Yovanovitch is testifying that President Donald Trump's lawyer, Rudy Giuliani, openly embraced people inside Ukraine known to be corrupt.
One of those people is Yuriy Lutsenko, a former Ukrainian prosecutor whom the State Department has accused of having a role in the manufacture of fake passports.
When asked if Lutsenko was among those who "coordinated" with Giuliani to "peddle false accusations against you as well as the Bidens," Yovanovitch said "yes, that's my understanding."
9:50 a.m.
Yovanovitch agreed her ouster could create a chilling effect for other ambassadors seeking to address corruption around the world.
“Is it fair to say that other ambassadors and others of lesser rank who served the united States and embassies around the world might look at this and think if I take on corrupt people in these countries that could happen to me?” Schiff asked.
“I think that's a fair statement, yes,” Yovanovitch responded.
ABC News’ congressional correspondent Mary Bruce highlights that in the midst of her powerful personal story, Yovanovitch is delivering a harsh message to Secretary of State Pompeo, who of course refused to stand up for her, despite the urging of his own top aide.
"The State Department is being hollowed out from within at a competitive and complex time on the world stage.
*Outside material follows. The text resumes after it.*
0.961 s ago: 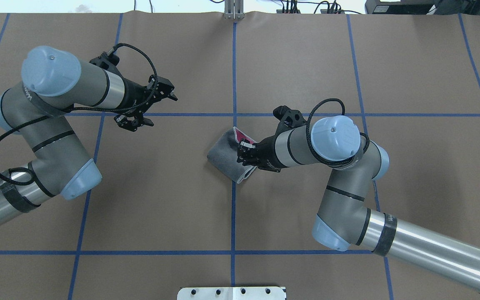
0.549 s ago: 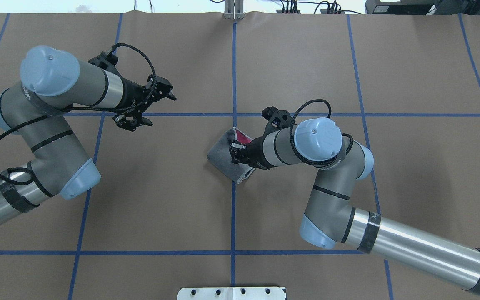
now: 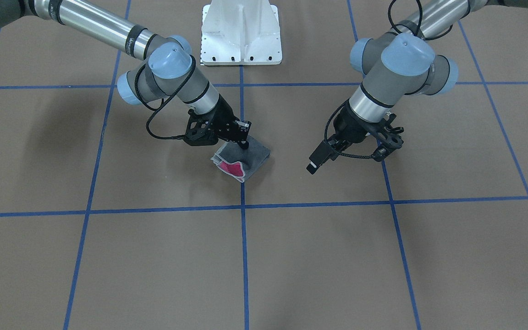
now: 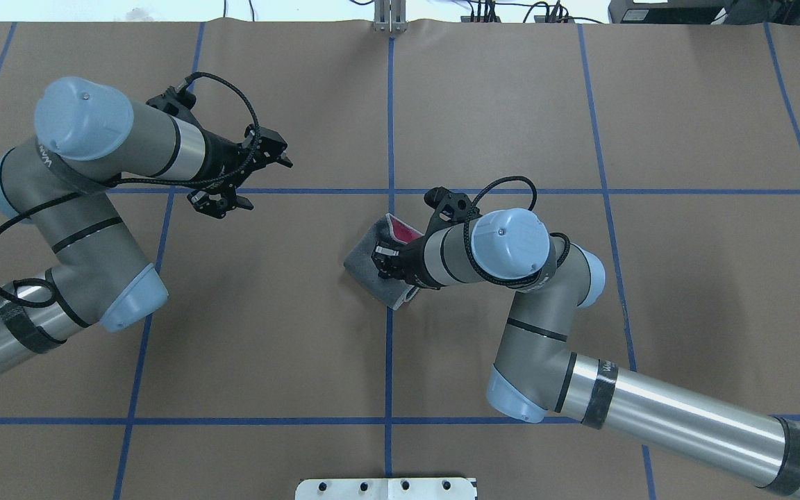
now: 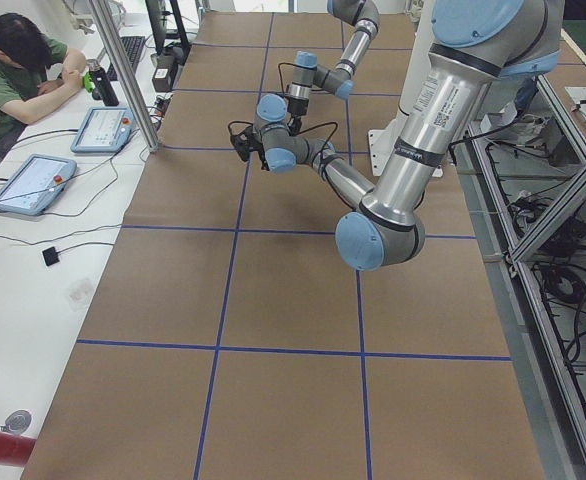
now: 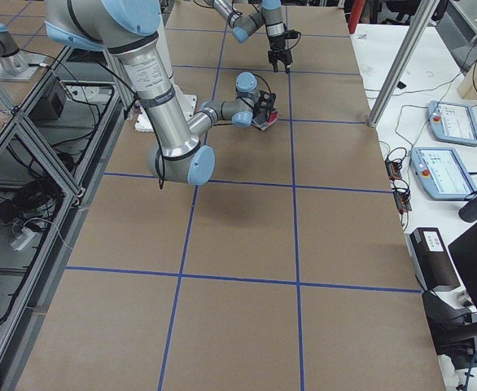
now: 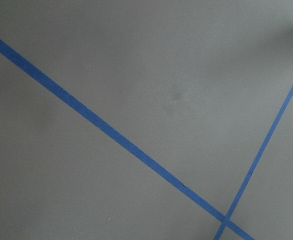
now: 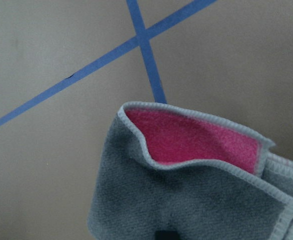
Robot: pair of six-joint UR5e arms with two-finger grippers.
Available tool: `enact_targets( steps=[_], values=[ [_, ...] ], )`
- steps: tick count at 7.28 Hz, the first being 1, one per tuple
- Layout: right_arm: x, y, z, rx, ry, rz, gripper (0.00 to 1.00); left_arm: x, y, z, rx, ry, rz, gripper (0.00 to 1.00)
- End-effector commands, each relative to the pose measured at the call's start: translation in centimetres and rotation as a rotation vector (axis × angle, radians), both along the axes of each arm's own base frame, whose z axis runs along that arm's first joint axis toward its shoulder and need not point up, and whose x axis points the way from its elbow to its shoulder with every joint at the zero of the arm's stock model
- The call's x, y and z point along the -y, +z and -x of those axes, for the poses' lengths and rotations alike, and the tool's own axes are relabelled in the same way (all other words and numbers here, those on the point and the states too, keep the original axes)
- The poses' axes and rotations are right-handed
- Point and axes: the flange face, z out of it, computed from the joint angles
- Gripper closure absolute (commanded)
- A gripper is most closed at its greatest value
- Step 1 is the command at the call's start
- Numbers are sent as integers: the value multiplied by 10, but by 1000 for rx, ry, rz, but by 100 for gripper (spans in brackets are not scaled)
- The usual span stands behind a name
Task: Fold towel twice with both arms
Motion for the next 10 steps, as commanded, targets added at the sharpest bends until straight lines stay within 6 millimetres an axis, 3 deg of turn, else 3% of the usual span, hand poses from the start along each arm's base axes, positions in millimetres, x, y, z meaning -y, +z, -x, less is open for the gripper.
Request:
enact_targets(
  steps=[1, 5, 8, 10],
  values=[
    [-7, -7, 6, 10, -5, 1, 100, 0, 0, -1, 0, 1, 0, 1],
    [-16, -11, 13, 17, -20, 1, 100, 1, -1, 1, -1, -2, -1, 1],
    [9, -27, -2, 37, 18, -24, 100, 0, -1, 1, -1, -1, -1, 1],
    [22, -36, 14, 26, 24, -19, 100, 1, -1, 2, -3, -2, -2, 1]
  ],
)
This is not a time to undercut our diplomats. It is the responsibility of the department's leaders to stand up for the institution and the individuals who make that institution still today the most effective diplomatic force in the world,” Yovanovitch said.
9:44 a.m.
Yovanovitch says she had only three contacts with Rudy Giuliani, who joined the president's legal team in mid April 2018. "I do not understand Mr. Giuliani's motives for attacking me, not can I offer an opinion on whether he believed the allegations he spread about me."
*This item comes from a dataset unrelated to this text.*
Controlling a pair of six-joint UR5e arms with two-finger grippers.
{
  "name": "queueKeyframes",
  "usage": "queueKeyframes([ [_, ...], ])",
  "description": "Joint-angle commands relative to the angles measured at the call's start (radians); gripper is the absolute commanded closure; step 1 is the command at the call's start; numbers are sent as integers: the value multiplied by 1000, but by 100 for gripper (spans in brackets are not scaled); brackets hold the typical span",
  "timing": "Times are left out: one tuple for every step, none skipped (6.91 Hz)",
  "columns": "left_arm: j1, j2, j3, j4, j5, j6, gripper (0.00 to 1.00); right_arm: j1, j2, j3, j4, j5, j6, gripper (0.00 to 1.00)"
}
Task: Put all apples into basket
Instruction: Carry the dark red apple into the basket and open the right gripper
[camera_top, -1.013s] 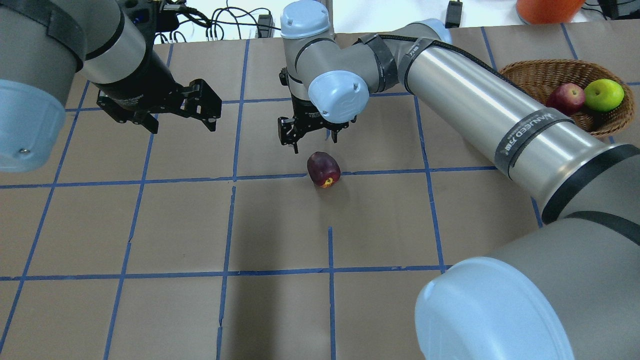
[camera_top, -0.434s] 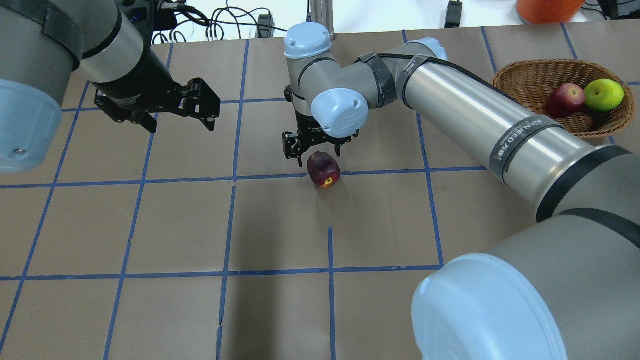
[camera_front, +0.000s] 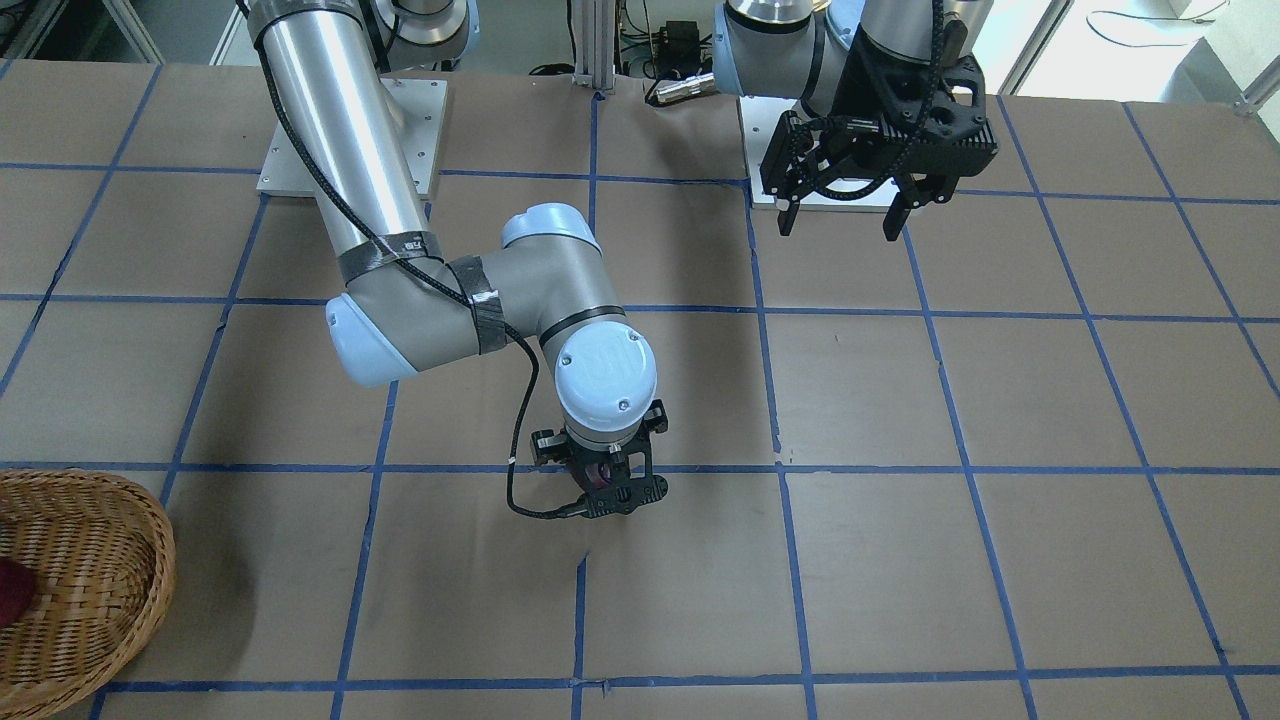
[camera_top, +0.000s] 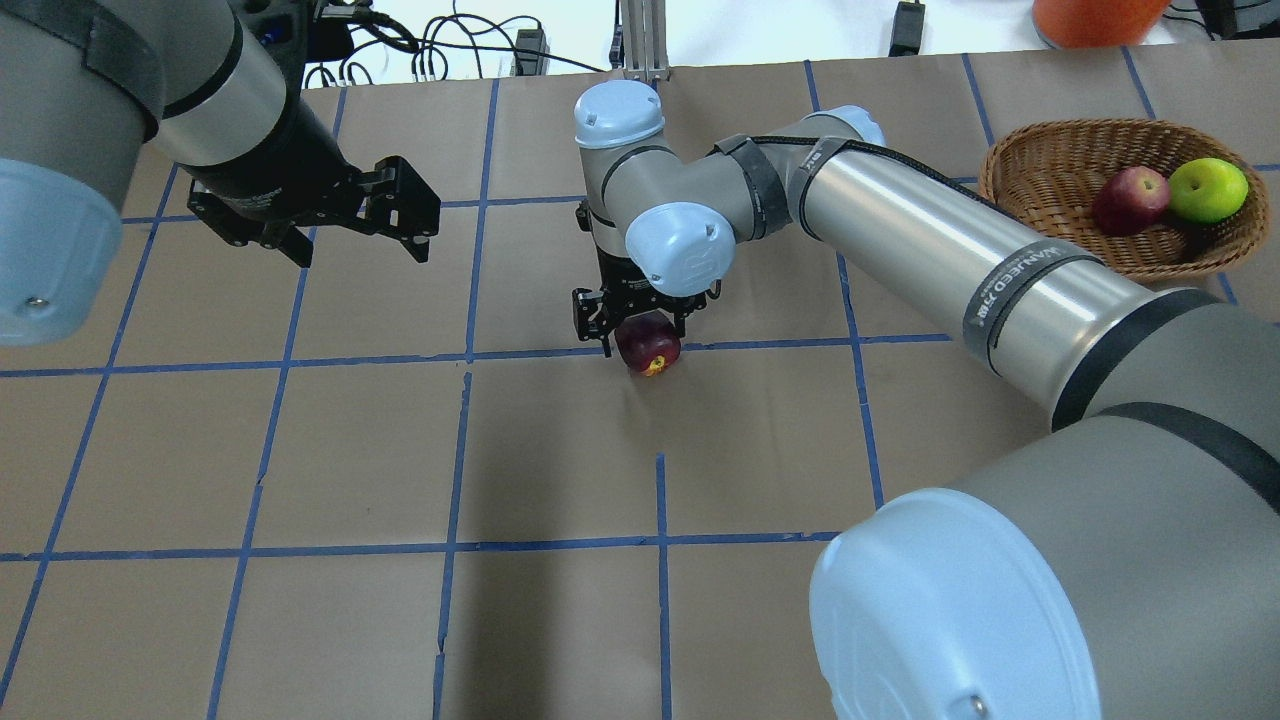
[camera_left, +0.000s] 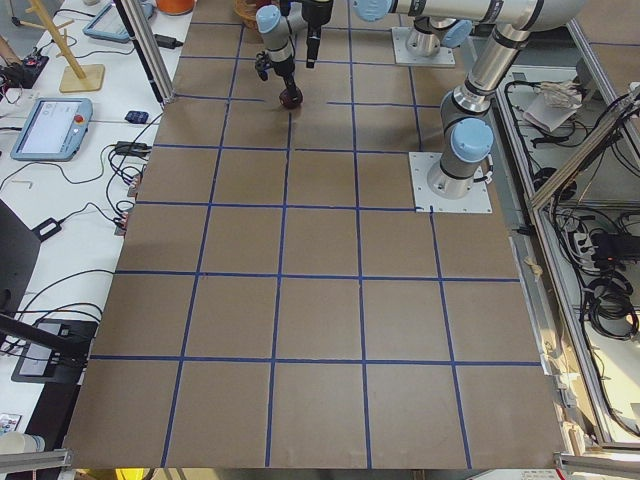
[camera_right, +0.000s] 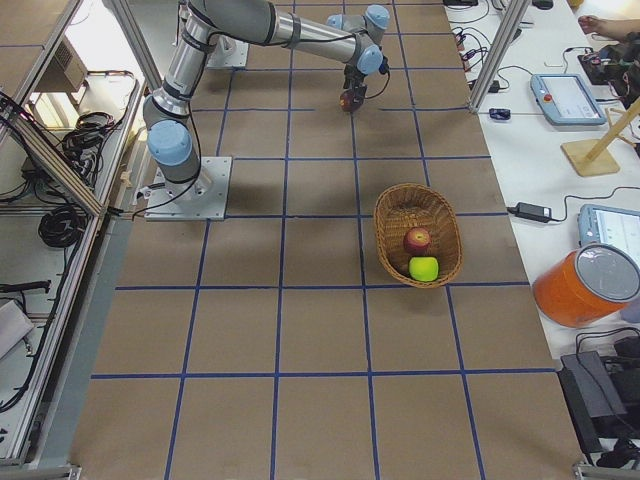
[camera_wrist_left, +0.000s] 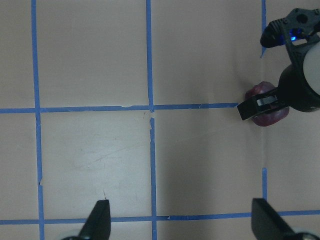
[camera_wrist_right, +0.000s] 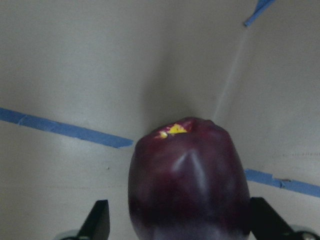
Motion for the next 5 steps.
queueKeyframes([
  [3, 1, 0, 3, -2, 1, 0, -12, 10, 1, 5, 2, 66, 92],
  [0, 1, -3, 3, -3, 1, 0, -18, 8, 7, 3, -5, 60, 100],
  [0, 3, -2, 4, -2, 1, 0, -61, -5, -19, 9, -4, 63, 100],
  [0, 3, -2, 4, -3, 1, 0, -149, -37, -37, 22, -13, 60, 100],
  [0, 3, -3, 4, 0, 1, 0, -270, -56, -59, 25, -7, 57, 100],
])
NEW: Marie Yovanovitch: "Ukrainians who preferred to play by the old, corrupt rules sought to remove me. What continues to amaze me is that they found Americans willing to partner with them and...they apparently succeeded in orchestrating the removal of a U.S. Ambassador." pic.twitter.com/bzctifeXnn
— Evan McMurry (@evanmcmurry) November 15, 2019
Yovanovitch says attacks on civil servants is leading to a crisis within the State Department.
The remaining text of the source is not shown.